#### TO DO:
Your output should be the lines from the start of the data through the line containing "of the pink", exactly and nothing more.

Saved data entries:
********
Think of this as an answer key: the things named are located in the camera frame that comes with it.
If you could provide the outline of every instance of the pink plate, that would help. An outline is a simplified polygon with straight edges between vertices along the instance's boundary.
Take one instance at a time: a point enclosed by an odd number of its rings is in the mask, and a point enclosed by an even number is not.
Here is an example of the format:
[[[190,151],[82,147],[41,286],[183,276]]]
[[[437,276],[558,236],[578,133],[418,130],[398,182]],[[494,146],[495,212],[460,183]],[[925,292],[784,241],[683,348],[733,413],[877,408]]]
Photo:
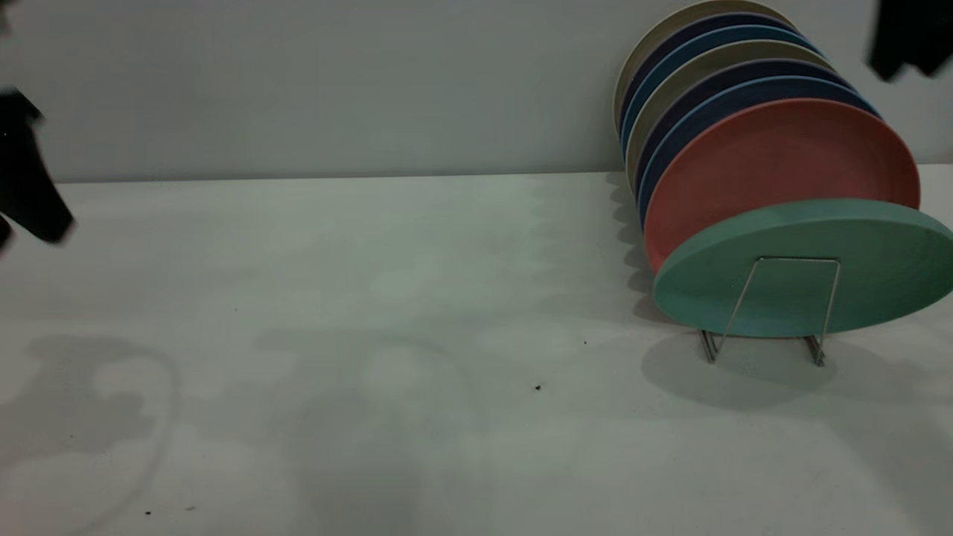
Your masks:
[[[649,263],[657,272],[685,240],[729,217],[824,197],[919,208],[920,177],[897,134],[853,106],[795,98],[735,113],[686,145],[662,175],[645,218]]]

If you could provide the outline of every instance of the white table surface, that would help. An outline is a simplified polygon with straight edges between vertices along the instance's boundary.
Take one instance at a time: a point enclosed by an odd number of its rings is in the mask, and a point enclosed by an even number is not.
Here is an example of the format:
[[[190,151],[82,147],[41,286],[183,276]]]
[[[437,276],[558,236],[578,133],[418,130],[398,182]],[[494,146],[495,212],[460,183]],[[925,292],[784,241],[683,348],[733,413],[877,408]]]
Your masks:
[[[0,534],[950,534],[953,297],[709,365],[619,181],[64,186],[0,261]]]

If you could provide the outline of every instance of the blue plate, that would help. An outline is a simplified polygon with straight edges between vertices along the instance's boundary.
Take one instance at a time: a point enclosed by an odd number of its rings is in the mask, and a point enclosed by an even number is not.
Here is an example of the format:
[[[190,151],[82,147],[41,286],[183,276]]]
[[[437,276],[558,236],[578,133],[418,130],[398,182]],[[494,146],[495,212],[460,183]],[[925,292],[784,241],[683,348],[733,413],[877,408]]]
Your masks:
[[[622,98],[622,107],[620,108],[622,113],[619,114],[619,117],[616,117],[617,126],[621,126],[622,118],[625,116],[624,112],[626,108],[628,108],[629,102],[632,100],[632,95],[636,92],[639,84],[642,83],[645,77],[648,76],[649,72],[655,68],[655,66],[658,65],[665,56],[677,49],[683,43],[687,43],[688,41],[691,41],[699,35],[708,33],[709,31],[715,31],[730,26],[743,25],[770,26],[772,28],[780,28],[782,30],[797,32],[796,29],[774,17],[743,12],[723,13],[720,15],[703,18],[700,21],[689,24],[662,41],[659,47],[653,50],[652,53],[645,58],[645,61],[642,62],[636,73],[632,75],[632,79],[629,80],[629,84],[625,89],[625,96]]]
[[[806,39],[796,33],[780,28],[770,26],[732,26],[720,30],[709,31],[704,35],[691,39],[684,45],[679,46],[662,59],[658,65],[652,69],[645,77],[645,80],[639,84],[632,100],[626,105],[625,118],[622,121],[621,142],[622,150],[629,145],[629,134],[632,132],[632,124],[636,122],[639,116],[639,110],[649,98],[649,95],[665,80],[670,74],[679,67],[690,61],[695,56],[708,52],[716,47],[727,45],[728,43],[737,43],[739,41],[751,41],[756,39],[765,39],[772,41],[784,41],[793,43],[809,49],[817,54],[820,51],[814,48]]]
[[[668,134],[668,132],[672,130],[672,127],[685,117],[686,114],[718,93],[744,82],[771,76],[809,76],[833,82],[856,93],[854,88],[835,72],[819,67],[813,63],[795,59],[755,60],[740,63],[716,72],[701,80],[672,103],[672,106],[661,115],[655,127],[652,128],[652,132],[646,138],[645,144],[641,148],[637,148],[639,149],[639,153],[630,156],[635,158],[639,163],[634,182],[635,191],[637,192],[639,190],[640,180],[642,174],[645,173],[645,168],[648,166],[649,157],[655,152],[655,149],[658,148],[665,135]]]
[[[859,108],[876,115],[873,107],[852,90],[809,76],[772,76],[739,84],[708,98],[687,113],[660,142],[649,158],[639,185],[639,222],[645,228],[652,193],[672,160],[708,127],[734,113],[775,100],[822,98]]]

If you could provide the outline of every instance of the plate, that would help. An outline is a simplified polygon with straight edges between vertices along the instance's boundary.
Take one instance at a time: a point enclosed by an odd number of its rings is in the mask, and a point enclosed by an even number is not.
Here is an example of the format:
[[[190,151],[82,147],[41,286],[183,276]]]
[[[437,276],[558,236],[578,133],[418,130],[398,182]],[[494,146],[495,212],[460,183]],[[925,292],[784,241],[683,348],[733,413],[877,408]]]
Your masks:
[[[622,69],[618,73],[618,79],[616,80],[616,97],[613,101],[614,108],[612,112],[612,122],[616,125],[617,129],[618,117],[621,113],[622,107],[622,97],[625,95],[626,88],[628,88],[628,81],[632,79],[632,75],[639,69],[642,61],[650,53],[652,53],[652,51],[659,44],[661,44],[665,38],[686,24],[691,24],[697,20],[711,15],[730,13],[732,11],[761,13],[763,15],[772,16],[781,22],[787,23],[792,28],[794,27],[791,21],[787,20],[787,18],[777,11],[756,2],[746,2],[743,0],[715,0],[714,2],[701,2],[672,13],[664,20],[656,24],[655,27],[649,30],[645,36],[639,40],[632,51],[629,52],[629,57],[625,60],[625,64],[622,65]]]
[[[778,83],[764,80],[748,87],[758,96],[772,91],[767,84]],[[854,93],[830,82],[810,83],[835,88],[851,104],[790,98],[754,106],[697,136],[685,135],[684,140],[694,139],[667,166],[658,185],[653,184],[657,175],[650,164],[639,202],[648,202],[642,213],[645,251],[653,270],[695,233],[768,205],[857,197],[920,206],[917,166],[900,137],[862,110],[863,102]],[[702,107],[703,115],[724,114],[717,102]],[[690,134],[678,130],[672,134]],[[665,144],[656,156],[676,151]]]
[[[629,145],[624,155],[628,155],[625,157],[625,176],[629,180],[630,189],[645,139],[659,117],[676,99],[705,77],[732,65],[759,59],[781,58],[806,61],[831,71],[834,70],[820,54],[798,45],[782,41],[741,41],[700,54],[665,78],[645,101],[629,134]]]
[[[841,263],[828,333],[909,315],[953,290],[953,233],[920,211],[865,199],[813,199],[746,212],[686,240],[659,270],[666,315],[721,333],[759,257]],[[731,333],[819,335],[836,265],[759,264]]]
[[[788,26],[787,24],[784,24],[778,19],[756,13],[723,13],[701,19],[698,22],[693,22],[692,24],[682,27],[680,30],[669,36],[668,39],[662,41],[661,44],[656,47],[656,49],[653,50],[648,57],[645,58],[645,61],[642,62],[642,64],[636,70],[636,73],[632,75],[632,79],[626,83],[627,87],[622,98],[621,109],[625,110],[628,107],[628,103],[632,100],[632,95],[635,93],[642,81],[645,80],[645,77],[649,74],[649,72],[651,72],[655,66],[665,58],[665,56],[673,52],[681,45],[691,41],[699,35],[704,35],[709,31],[720,30],[722,28],[731,28],[733,26],[752,25],[769,26],[772,28],[779,28],[781,30],[798,33],[797,30],[791,26]],[[621,124],[622,117],[617,117],[616,121],[618,124]]]
[[[796,98],[815,98],[842,102],[876,116],[873,107],[861,96],[854,93],[853,90],[809,76],[772,76],[751,80],[709,97],[683,116],[667,133],[664,133],[661,142],[652,153],[643,151],[648,158],[648,162],[645,165],[645,172],[640,177],[636,195],[642,229],[645,228],[648,208],[662,174],[665,173],[669,164],[682,149],[691,144],[696,136],[719,121],[734,113],[743,112],[747,108],[772,101]],[[840,142],[838,139],[830,139],[829,141],[832,143]],[[775,140],[775,142],[790,143],[788,140]],[[775,151],[776,149],[765,148],[765,150]]]
[[[844,81],[844,79],[838,76],[835,72],[818,67],[812,63],[801,61],[778,59],[754,61],[738,64],[734,67],[729,67],[728,69],[725,69],[721,72],[712,74],[708,78],[705,78],[696,84],[695,87],[685,92],[681,98],[676,100],[675,103],[673,103],[672,106],[670,106],[669,109],[662,114],[661,118],[656,123],[656,126],[652,129],[652,132],[649,133],[644,147],[641,149],[641,153],[639,155],[633,155],[633,158],[635,158],[638,162],[633,181],[633,184],[635,185],[634,191],[639,191],[640,179],[645,173],[645,168],[648,166],[651,155],[655,153],[655,150],[659,147],[659,144],[665,135],[671,132],[672,129],[679,124],[679,121],[681,121],[683,117],[695,110],[696,107],[701,103],[721,92],[731,90],[732,88],[740,86],[745,82],[772,78],[775,76],[800,76],[816,78],[818,80],[826,80],[828,82],[837,84],[838,86],[841,86],[842,88],[845,88],[854,94],[857,93],[857,91],[855,91],[850,84]],[[771,95],[766,93],[764,98],[768,98],[769,96]],[[800,94],[798,96],[823,95]],[[867,106],[868,110],[874,110],[873,106],[870,106],[869,104]],[[641,158],[641,155],[648,155],[648,157]]]
[[[622,119],[620,135],[622,150],[624,150],[629,143],[629,134],[632,132],[632,125],[636,121],[636,116],[639,115],[639,111],[642,109],[645,101],[648,100],[649,95],[655,91],[665,78],[703,52],[710,51],[721,45],[727,45],[728,43],[752,41],[756,39],[794,43],[820,54],[813,45],[808,43],[807,40],[800,35],[792,31],[772,28],[770,26],[732,26],[730,28],[722,28],[720,30],[709,31],[704,35],[699,35],[665,56],[659,64],[649,72],[645,80],[639,84],[639,87],[632,95],[632,100],[626,103],[625,116]]]

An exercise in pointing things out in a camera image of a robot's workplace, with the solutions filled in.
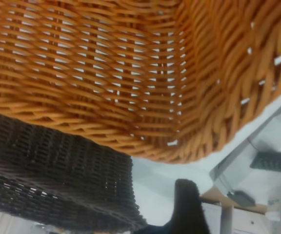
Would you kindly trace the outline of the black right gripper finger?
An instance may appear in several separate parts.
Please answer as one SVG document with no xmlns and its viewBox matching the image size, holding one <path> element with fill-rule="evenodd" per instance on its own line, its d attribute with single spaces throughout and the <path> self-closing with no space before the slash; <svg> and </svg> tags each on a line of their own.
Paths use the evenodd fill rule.
<svg viewBox="0 0 281 234">
<path fill-rule="evenodd" d="M 175 182 L 171 234 L 209 234 L 200 193 L 196 183 L 188 179 Z"/>
</svg>

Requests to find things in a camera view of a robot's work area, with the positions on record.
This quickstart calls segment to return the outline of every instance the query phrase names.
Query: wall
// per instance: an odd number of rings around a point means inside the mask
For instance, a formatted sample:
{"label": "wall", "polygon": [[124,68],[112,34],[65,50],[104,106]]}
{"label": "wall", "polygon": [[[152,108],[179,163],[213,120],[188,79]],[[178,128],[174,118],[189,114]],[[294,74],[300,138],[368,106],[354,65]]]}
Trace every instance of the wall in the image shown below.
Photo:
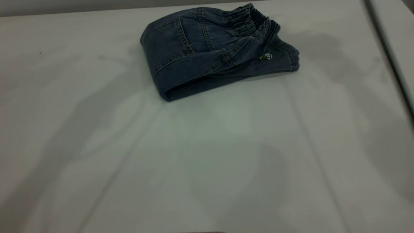
{"label": "wall", "polygon": [[0,0],[0,17],[241,1],[242,0]]}

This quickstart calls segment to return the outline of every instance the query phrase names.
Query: white surface
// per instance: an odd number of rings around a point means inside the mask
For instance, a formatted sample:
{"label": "white surface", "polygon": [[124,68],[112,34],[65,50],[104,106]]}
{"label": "white surface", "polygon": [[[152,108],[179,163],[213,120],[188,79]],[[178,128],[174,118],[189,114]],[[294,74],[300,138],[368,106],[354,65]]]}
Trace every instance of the white surface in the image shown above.
{"label": "white surface", "polygon": [[191,6],[0,18],[0,232],[412,232],[414,138],[359,2],[255,6],[299,71],[172,103],[138,40]]}

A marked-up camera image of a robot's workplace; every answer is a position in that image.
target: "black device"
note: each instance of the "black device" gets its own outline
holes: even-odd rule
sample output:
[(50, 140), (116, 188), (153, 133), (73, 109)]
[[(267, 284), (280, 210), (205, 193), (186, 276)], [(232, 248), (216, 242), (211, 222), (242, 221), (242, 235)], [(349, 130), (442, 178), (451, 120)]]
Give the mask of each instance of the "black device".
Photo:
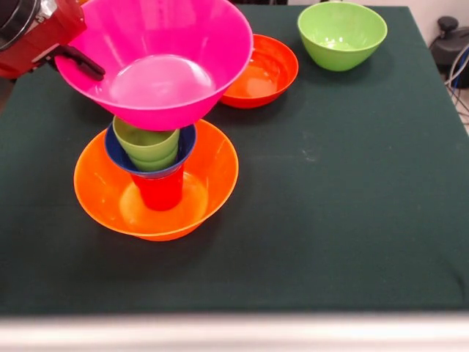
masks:
[[(446, 75), (447, 79), (454, 60), (461, 50), (469, 44), (469, 27), (459, 27), (458, 20), (449, 16), (439, 18), (438, 26), (440, 27), (440, 36), (433, 40), (430, 51), (438, 70)], [(453, 85), (457, 88), (469, 87), (469, 65), (461, 72), (459, 80), (453, 81)]]

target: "bowl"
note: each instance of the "bowl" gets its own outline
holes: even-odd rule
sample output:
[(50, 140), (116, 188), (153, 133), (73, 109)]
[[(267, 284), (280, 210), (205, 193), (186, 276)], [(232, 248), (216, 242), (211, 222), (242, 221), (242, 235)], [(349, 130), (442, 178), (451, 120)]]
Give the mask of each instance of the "bowl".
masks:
********
#### THE COMPLETED TASK:
Think of this as an answer key: the things named are located in the camera frame that comes with it.
If you could provide the outline of every instance of the pink plate, that would help. An outline is a simplified polygon with straight edges between vertices along the instance's boundary.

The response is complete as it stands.